ANALYSIS & COMMENTARY: By Viktor Chivokunya
Ukrayinska Pravda, Kyiv, Ukraine, Wednesday, July 26, 2006

Our Ukraine has repeatedly refuted information on the negotiations with
Party of Regions (PRU). Most probably, they will do it once again when
signing agreement that will allow Our Ukraine members to work in
Yanukovych’s government.

Political situation in Ukraine is still balancing between dissolution of the
parliament and singing an agreement with anti-crisis coalition.

The option of getting oppositional status for a pro-presidential party has
become unattractive.

Last week President Yushchenko made the right choice having chosen a new
negotiating partner. Now, instead of Viktor Yanukovych, Rynat Akhmetov will
reason with Yushchenko.

Akhmetov was there on Friday, he came to the president on Monday. They say,
he spent almost half a day with the president. Ukrainian billionaire spoiled
family vocation – his beloved ones have been waiting for him in Monte Carlo
for almost two months, but he has to breathe a hot capital smog instead of
enjoying Cote d’-Azur.

Akhmetov’s meetings with the U.S. Ambassador to Ukraine show that he is
solving the problem of his private legitimacy in the West as well as his
position in Forbes.

This makes Akhmetov a more flexible negotiating partner than Yanukovych.
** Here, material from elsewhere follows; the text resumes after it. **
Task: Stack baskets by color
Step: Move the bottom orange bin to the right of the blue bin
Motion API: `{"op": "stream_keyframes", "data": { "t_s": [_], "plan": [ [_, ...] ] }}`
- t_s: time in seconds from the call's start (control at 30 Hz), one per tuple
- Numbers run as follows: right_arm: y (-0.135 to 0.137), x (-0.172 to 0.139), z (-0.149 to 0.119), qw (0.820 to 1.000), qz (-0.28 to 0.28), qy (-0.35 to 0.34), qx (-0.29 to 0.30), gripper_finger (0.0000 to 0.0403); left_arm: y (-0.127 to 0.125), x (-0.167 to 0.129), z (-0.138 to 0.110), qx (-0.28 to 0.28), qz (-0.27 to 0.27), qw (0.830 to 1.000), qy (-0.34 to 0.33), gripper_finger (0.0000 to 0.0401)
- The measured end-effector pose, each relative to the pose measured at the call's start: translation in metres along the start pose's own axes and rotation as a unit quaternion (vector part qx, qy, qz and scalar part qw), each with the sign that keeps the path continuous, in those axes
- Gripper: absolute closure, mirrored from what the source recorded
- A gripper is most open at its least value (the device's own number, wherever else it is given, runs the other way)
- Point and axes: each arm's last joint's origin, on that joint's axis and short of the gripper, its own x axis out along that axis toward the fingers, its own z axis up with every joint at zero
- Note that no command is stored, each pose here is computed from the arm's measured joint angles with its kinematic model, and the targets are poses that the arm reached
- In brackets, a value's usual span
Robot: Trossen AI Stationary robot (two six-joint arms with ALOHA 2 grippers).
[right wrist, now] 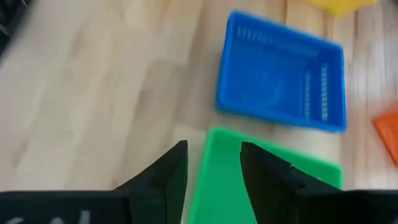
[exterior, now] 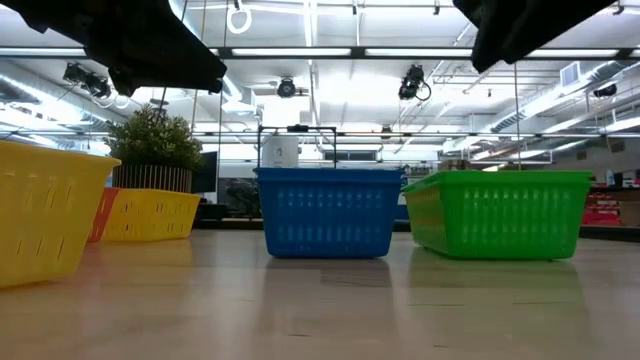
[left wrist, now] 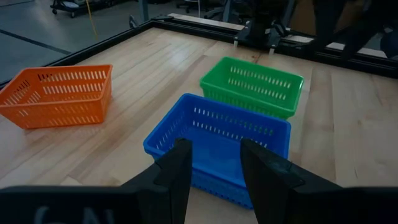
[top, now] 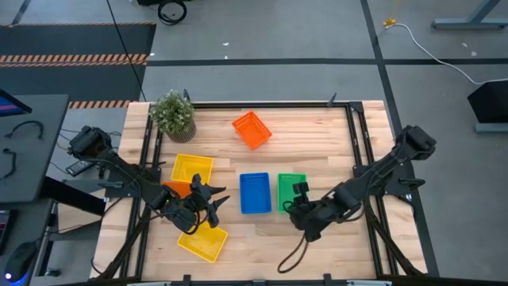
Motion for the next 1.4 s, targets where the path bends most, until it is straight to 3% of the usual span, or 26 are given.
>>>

Something happens between Our Ukraine Block (NU) and PRU twice a day.
They seclude in the well-conditioned rooms. Since it is forbidden to call
such meetings ‘negotiations’ we can say they ‘share viewpoints’.

The meeting is attended by Petro Poroshenko (claims the First Vice-Minister
in Yanukovych’s government), Roman Zvarych (claims the Minister of Justice)
and Oleksandr Tretyakov (claims the Head of President’s Secretariat).

Acting National Security and Defense Council Secretary Volodymyr Horbulin
actively joined the negotiation process. Horbulin seems to go on working as
an acting NSDC Secretary forever, since his age will not allow him to be
fully and properly appointed.

The only subject of negotiations is participation of Our Ukraine in the
coalition with PRU.

[1] Yushchenko’s most desired option is to change Yanukovych’s nomination
for a more neutral personality. Besides, President’s Secretariat received
letters and appeals from central region communities to bring in the
nomination of Arseniy Yatsenyuk.

But Yanukovych does not accept any variants of retreat. It is the matter of
principle for him and Akhmetov: “We’ve got the first place at the elections,
the premier is ours.”

That’s their logic: “You had to agree when we offered you premier’s office
and half of the government in exchange for Yanukovych’s speakership. But
Our Ukraine chose orange coalition.”

Yanukovych’s stability in this matter seemed to make Yushchenko and Our
Ukraine give up.

[2] There is another condition for Our Ukraine to join the coalition – to
alter Coalition Agreement even with the Communists if they consent to basic
principles. Yushchenko’s only goal is to keep influence in the country.

It is all about spheres of influence for Yushchenko: security services,
coalition regulations and action plan.

According to some sources, Yanukovych even agreed to sign the government
letter to Brussels stating Ukraine’s readiness to join Membership Action
Plan.

Other sources claim Borys Tarasyuk accepts Yanukovych’s nomination if
“the vector of foreign remains unchanged.”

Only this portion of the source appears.